La réalité de ces liens, que la Cour de cassation ne peut examiner en raison de ses compétences limitées en matière d'établissement des faits, doit pouvoir être établie de manière souveraine par les juges du fond (ce que d'ailleurs nombre d'entre eux font) sans que leur appréciation ne puisse être remise en cause de manière systématique par la haute juridiction, en raison de son appréciation in abstracto des dispositions de l'article 365 du code civil.

Il convient de noter que le droit international en matière d'adoption connaît une évolution favorable à la reconnaissance du droit à l'adoption des concubins et des partenaires liés par un PACS. Une telle possibilité est d'ailleurs expressément prévue dans le projet de révision de la Convention européenne du 24 avril 1967 en matière d'adoption des enfants, tel qu'adopté par le groupe de travail lors de sa 36 e réunion, tenue du 15 au 17 novembre 2006, et par le Comité européen de coopération juridique lors de sa 82 e réunion, tenue du 26 février au 1 er mars 2007.

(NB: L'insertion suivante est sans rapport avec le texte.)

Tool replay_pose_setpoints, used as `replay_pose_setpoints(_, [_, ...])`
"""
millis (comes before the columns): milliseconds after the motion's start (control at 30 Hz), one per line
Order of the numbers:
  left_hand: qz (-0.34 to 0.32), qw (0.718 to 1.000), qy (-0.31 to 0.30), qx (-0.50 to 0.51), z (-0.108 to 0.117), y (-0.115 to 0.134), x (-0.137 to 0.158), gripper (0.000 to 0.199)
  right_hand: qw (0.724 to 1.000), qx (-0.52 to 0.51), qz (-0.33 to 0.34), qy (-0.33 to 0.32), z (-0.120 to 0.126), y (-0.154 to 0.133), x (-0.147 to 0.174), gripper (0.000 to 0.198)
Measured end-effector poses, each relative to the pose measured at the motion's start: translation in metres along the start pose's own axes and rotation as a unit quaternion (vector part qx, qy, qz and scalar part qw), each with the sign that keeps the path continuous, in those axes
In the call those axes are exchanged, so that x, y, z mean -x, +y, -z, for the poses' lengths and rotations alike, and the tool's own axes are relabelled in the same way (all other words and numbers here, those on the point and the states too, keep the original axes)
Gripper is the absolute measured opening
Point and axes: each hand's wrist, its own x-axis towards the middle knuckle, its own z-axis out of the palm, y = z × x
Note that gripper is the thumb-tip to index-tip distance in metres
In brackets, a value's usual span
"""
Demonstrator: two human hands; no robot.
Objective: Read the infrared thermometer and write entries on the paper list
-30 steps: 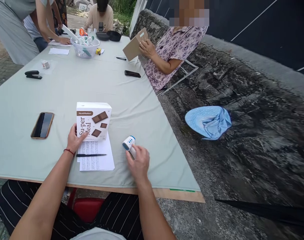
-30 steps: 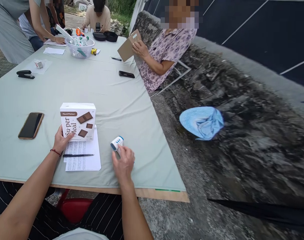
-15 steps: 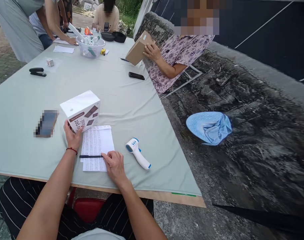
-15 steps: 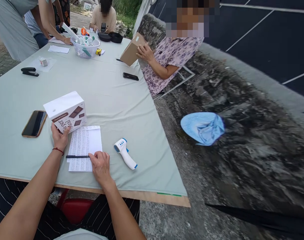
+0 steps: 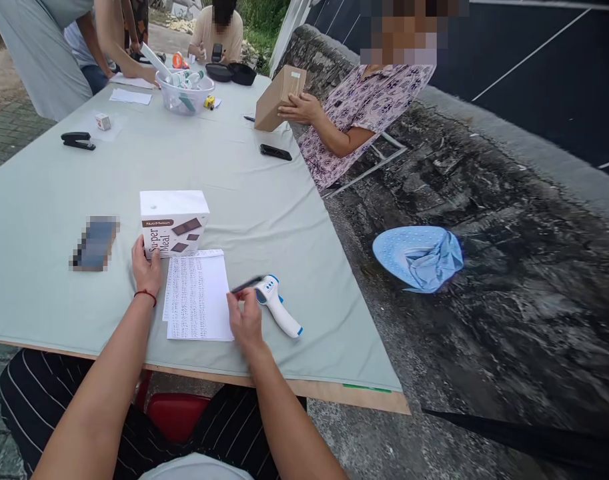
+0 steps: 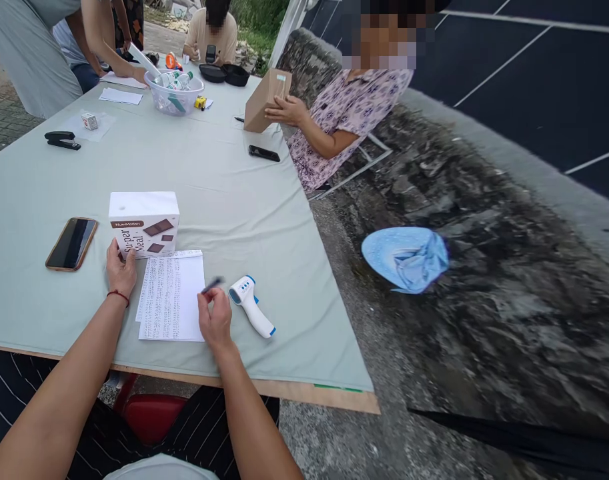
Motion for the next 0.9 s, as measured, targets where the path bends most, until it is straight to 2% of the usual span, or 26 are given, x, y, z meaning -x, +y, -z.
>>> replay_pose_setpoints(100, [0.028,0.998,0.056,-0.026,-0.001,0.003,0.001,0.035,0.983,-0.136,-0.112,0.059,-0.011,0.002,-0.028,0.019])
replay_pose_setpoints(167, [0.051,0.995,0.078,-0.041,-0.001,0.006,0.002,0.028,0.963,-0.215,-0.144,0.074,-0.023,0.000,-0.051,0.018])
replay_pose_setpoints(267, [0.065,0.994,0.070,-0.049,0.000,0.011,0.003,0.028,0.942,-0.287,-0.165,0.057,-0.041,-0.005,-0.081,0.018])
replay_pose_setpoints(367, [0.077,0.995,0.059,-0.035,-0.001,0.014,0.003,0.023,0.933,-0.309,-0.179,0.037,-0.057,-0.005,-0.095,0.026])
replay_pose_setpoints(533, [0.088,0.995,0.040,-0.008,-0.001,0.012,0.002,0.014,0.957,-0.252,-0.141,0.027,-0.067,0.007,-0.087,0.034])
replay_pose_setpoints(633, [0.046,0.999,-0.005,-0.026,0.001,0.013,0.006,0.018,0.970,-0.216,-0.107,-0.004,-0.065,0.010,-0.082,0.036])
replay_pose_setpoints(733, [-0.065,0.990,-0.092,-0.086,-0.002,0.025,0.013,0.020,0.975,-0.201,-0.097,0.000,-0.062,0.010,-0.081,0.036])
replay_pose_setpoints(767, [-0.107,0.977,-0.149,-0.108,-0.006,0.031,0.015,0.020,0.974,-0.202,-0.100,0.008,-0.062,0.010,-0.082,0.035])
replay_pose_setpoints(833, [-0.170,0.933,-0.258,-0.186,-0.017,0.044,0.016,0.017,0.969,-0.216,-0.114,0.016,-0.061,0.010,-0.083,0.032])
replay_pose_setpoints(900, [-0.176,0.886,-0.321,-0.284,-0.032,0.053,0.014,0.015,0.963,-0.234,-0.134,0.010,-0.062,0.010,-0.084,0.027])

Selon l'article 7 du projet de révision, la législation des États pourra étendre le droit à l'adoption aux couples mariés ou qui ont contracté un partenariat enregistré ensemble. Les États auront également la possibilité de l'étendre aux couples hétérosexuels et homosexuels qui vivent ensemble dans le cadre d'une relation stable.

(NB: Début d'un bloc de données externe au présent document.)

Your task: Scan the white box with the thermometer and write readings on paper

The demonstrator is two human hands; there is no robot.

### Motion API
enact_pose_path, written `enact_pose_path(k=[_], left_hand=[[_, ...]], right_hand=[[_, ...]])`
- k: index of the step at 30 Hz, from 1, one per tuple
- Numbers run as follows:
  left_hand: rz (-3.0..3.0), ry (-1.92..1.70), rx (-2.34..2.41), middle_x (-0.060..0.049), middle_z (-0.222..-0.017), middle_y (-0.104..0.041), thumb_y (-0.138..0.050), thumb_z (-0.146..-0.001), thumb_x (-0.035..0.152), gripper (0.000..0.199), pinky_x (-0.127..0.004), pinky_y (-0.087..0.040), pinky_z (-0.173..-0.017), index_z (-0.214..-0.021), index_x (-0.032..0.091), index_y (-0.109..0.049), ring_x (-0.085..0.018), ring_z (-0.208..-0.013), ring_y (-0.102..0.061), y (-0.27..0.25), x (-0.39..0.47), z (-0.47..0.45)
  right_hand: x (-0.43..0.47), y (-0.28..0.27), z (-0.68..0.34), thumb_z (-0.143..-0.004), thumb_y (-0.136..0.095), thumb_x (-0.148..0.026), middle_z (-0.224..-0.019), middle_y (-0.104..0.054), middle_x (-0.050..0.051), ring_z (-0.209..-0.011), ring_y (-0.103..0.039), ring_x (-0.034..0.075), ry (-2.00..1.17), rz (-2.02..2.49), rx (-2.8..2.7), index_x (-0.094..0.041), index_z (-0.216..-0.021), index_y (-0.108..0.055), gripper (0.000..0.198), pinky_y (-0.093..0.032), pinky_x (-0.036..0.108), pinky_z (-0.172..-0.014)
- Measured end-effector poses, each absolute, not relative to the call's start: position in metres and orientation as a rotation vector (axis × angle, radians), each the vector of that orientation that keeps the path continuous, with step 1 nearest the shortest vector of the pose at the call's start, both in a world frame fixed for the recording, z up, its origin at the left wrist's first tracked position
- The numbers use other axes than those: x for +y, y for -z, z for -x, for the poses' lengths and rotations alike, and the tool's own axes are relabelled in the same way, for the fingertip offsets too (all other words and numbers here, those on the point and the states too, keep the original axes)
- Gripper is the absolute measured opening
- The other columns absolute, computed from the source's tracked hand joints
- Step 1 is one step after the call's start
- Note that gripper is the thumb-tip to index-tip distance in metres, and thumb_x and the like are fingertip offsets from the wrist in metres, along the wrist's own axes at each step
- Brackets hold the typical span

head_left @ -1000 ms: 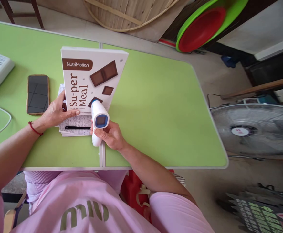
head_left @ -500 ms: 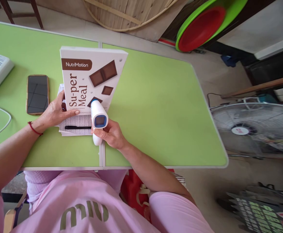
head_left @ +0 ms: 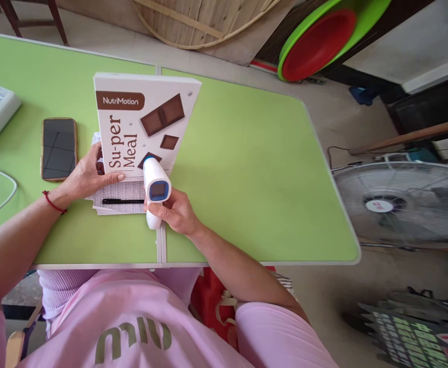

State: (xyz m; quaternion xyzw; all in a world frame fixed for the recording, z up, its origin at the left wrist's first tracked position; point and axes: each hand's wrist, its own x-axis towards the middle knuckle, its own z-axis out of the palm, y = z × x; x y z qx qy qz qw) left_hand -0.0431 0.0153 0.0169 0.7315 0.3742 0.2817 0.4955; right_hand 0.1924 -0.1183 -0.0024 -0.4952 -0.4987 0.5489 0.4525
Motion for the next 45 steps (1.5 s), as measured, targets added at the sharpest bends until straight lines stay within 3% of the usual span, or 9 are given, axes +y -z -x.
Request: enact_pose_path(k=[3, 13, 23, 25, 28, 31, 35, 45], left_hand=[[-1.775, -0.683, 0.891, -0.019, -0.142, -0.075, -0.095, -0.071, 0.083, 0.097, -0.043, -0.072, -0.095, -0.137, 0.018, -0.062, -0.040, -0.121, -0.079, -0.020, 0.014, 0.042], [-1.796, -0.673, 0.928, -0.018, -0.136, -0.077, -0.090, -0.073, 0.087, 0.093, -0.043, -0.073, -0.085, -0.131, 0.019, -0.066, -0.037, -0.108, -0.081, -0.015, 0.015, 0.042], [-1.749, -0.762, 0.940, -0.018, -0.140, -0.074, -0.089, -0.076, 0.087, 0.088, -0.045, -0.073, -0.089, -0.129, 0.022, -0.063, -0.042, -0.124, -0.077, -0.015, 0.014, 0.044], [-1.767, -0.792, 0.962, -0.017, -0.140, -0.074, -0.088, -0.077, 0.088, 0.088, -0.044, -0.073, -0.087, -0.130, 0.022, -0.063, -0.042, -0.127, -0.076, -0.014, 0.015, 0.045], [-1.747, -0.758, 0.997, -0.017, -0.135, -0.076, -0.088, -0.076, 0.089, 0.093, -0.044, -0.073, -0.079, -0.134, 0.021, -0.063, -0.041, -0.114, -0.080, -0.013, 0.016, 0.047], [-1.766, -0.754, 1.030, -0.017, -0.132, -0.078, -0.086, -0.076, 0.091, 0.094, -0.049, -0.073, -0.087, -0.134, 0.020, -0.064, -0.043, -0.118, -0.078, -0.011, 0.017, 0.048], [-1.799, -0.813, 1.008, -0.015, -0.134, -0.077, -0.082, -0.080, 0.091, 0.087, -0.051, -0.069, -0.104, -0.130, 0.022, -0.065, -0.044, -0.135, -0.071, -0.010, 0.016, 0.047], [-1.772, -0.816, 1.042, -0.018, -0.142, -0.073, -0.087, -0.081, 0.086, 0.089, -0.058, -0.065, -0.110, -0.134, 0.020, -0.060, -0.045, -0.134, -0.071, -0.008, 0.017, 0.049]], right_hand=[[-0.118, 0.003, -0.192, -0.072, -0.088, -0.082, -0.081, -0.071, 0.002, -0.073, -0.063, 0.020, -1.350, 1.221, -1.217, -0.024, -0.096, -0.072, 0.064, -0.057, 0.038, -0.071], [-0.116, -0.003, -0.200, -0.074, -0.088, -0.078, -0.078, -0.066, 0.000, -0.068, -0.060, 0.018, -1.310, 1.230, -1.218, -0.025, -0.084, -0.064, 0.059, -0.051, 0.035, -0.064], [-0.114, 0.000, -0.218, -0.077, -0.084, -0.060, -0.080, -0.070, 0.002, -0.073, -0.063, 0.021, -1.137, 1.281, -1.317, -0.025, -0.086, -0.069, 0.040, -0.054, 0.038, -0.068], [-0.112, 0.005, -0.227, -0.079, -0.080, -0.057, -0.083, -0.071, 0.003, -0.077, -0.065, 0.023, -1.038, 1.327, -1.325, -0.025, -0.091, -0.071, 0.035, -0.055, 0.040, -0.071], [-0.110, 0.009, -0.242, -0.080, -0.079, -0.053, -0.097, -0.076, 0.007, -0.088, -0.069, 0.028, -0.878, 1.390, -1.395, -0.025, -0.109, -0.073, 0.041, -0.058, 0.044, -0.076], [-0.111, 0.005, -0.256, -0.078, -0.080, -0.043, -0.116, -0.078, 0.011, -0.101, -0.073, 0.032, -0.727, 1.465, -1.592, -0.025, -0.126, -0.071, 0.052, -0.062, 0.047, -0.087], [-0.118, -0.008, -0.275, -0.077, -0.079, -0.028, -0.127, -0.076, 0.013, -0.110, -0.073, 0.033, -0.589, 1.626, -1.928, -0.025, -0.130, -0.072, 0.054, -0.063, 0.048, -0.094], [-0.114, -0.001, -0.290, -0.079, -0.071, -0.016, -0.126, -0.077, 0.015, -0.113, -0.072, 0.037, -0.452, 1.794, -2.172, -0.022, -0.138, -0.074, 0.059, -0.062, 0.054, -0.098]])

Tirant les conséquences de la jurisprudence de la Cour européenne des droits de l'homme et de l'évolution prévisible du droit international en la matière, cette proposition de loi a justement pour objet d'inscrire dans le code civil une atténuation au caractère automatique de l'abandon des droits d'autorité parentale du parent biologique lorsque l'enfant fait l'objet d'une adoption simple par le concubin ou le partenaire. Ainsi, le partage de l'autorité parentale ne sera plus réservé aux seules personnes unies par les liens du mariage.

PROPOSITION DE LOI

Article unique

Le premier alinéa de l'article 365 du code civil est ainsi rédigé :

« L'adoptant est seul investi à l'égard de l'adopté de tous les droits d'autorité parentale, inclus celui de consentir au mariage de l'adopté, à moins qu'il ne soit le conjoint, partenaire d'un pacte civil de solidarité, ou concubin, du père ou de la mère de l'adopté ; dans ce cas, l'adoptant a l'autorité parentale concurremment avec celui-ci, lequel en conserve seul l'exercice, sous réserve d'une déclaration conjointe avec l'adoptant devant le greffier en chef du tribunal de grande instance aux fins d'un exercice en commun de cette autorité. »

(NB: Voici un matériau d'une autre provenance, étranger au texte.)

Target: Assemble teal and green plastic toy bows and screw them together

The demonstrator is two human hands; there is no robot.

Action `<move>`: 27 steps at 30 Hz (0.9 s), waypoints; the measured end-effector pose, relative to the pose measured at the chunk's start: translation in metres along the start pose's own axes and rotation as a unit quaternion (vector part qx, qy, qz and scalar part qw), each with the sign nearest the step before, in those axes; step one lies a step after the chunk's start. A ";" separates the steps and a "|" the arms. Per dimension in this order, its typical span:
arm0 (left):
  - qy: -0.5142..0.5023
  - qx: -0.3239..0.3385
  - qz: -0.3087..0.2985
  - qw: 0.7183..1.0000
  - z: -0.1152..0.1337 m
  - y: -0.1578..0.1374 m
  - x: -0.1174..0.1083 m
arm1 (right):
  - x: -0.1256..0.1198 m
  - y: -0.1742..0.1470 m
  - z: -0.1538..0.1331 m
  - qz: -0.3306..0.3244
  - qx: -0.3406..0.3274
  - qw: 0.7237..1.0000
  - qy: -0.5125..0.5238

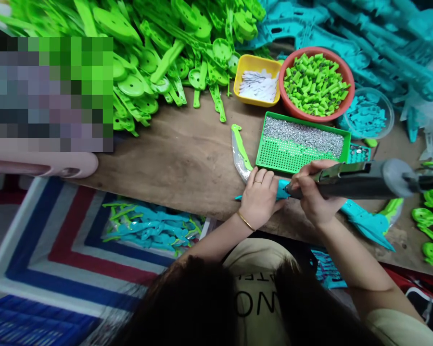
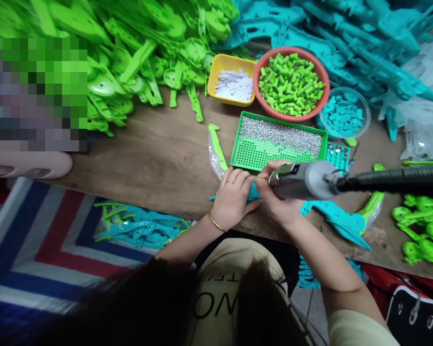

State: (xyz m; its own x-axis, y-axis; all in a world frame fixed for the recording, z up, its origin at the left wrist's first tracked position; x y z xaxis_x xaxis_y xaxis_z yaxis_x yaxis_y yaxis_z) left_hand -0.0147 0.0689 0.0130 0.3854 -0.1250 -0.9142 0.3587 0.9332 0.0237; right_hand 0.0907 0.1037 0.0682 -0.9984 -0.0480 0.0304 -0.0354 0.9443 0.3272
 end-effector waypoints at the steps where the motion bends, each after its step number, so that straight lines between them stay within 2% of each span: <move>1: -0.001 0.000 0.004 1.000 -0.002 -0.003 -0.002 | 0.000 0.008 -0.006 0.011 -0.011 1.000 0.011; 5: 0.013 -0.026 0.011 1.000 -0.015 -0.017 -0.012 | -0.015 0.046 -0.022 0.149 -0.132 0.980 0.023; 8: 0.029 -0.037 0.004 0.999 -0.017 -0.019 -0.019 | -0.018 0.068 0.002 0.200 -0.137 0.970 -0.009; 11: 0.024 -0.011 0.000 1.000 -0.007 -0.010 -0.018 | -0.016 0.075 0.033 0.208 -0.103 0.971 -0.057; 14: 0.021 0.016 -0.018 0.999 0.002 0.001 -0.009 | -0.017 0.074 0.047 0.208 -0.097 0.971 -0.070; 19: 0.009 0.018 -0.044 0.999 -0.001 0.005 0.006 | -0.015 0.073 0.046 0.191 -0.101 0.976 -0.028; 27: 0.015 0.017 -0.036 0.999 -0.002 0.003 0.003 | -0.012 0.074 0.042 0.193 -0.083 0.977 -0.023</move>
State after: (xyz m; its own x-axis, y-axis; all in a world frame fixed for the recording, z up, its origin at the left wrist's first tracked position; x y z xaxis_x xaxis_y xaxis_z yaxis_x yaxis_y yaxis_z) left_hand -0.0142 0.0716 0.0099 0.3313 -0.1811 -0.9260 0.4132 0.9101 -0.0302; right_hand 0.0978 0.1878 0.0521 -0.9372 0.3192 0.1406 0.3477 0.8235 0.4483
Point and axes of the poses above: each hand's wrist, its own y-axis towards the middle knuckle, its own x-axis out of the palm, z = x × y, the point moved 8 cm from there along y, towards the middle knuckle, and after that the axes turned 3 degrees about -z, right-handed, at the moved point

* 1 Voir en ce sens TGI Paris, 27 juin 2001 ; TGI Clermont-Ferrand, 24 mars 2006 ; TGI Amiens, 14 février 2007.

* 2 Voir Civ, 1 ère , 20 février 2007 : « Mais attendu qu'ayant retenu à juste titre que Mme Y..., mère des enfants, perdrait son autorité parentale sur eux en cas d'adoption par Mme X..., alors qu'il y avait communauté de vie, puis relevé que la délégation de l'autorité parentale ne pouvait être demandée que si les circonstances l'exigeaient, ce qui n'était ni établi, ni allégué, et qu'en l'espèce, une telle délégation ou son partage étaient, à l'égard d'une adoption, antinomique et contradictoire, l'adoption d'un enfant mineur ayant pour but de conférer l'autorité parentale au seul adoptant, la cour d'appel, qui a procédé à la recherche prétendument omise, a légalement justifié sa décision ». Solution confirmée par plusieurs arrêts postérieurs : Civ, 1 ère , 19 décembre 2007 et Civ, 1 ère , 6 février 2008.

* 3 Cette possibilité a été consacrée par un arrêt de la Cour de cassation du 24 février 2006 et confirmée depuis à plusieurs reprises.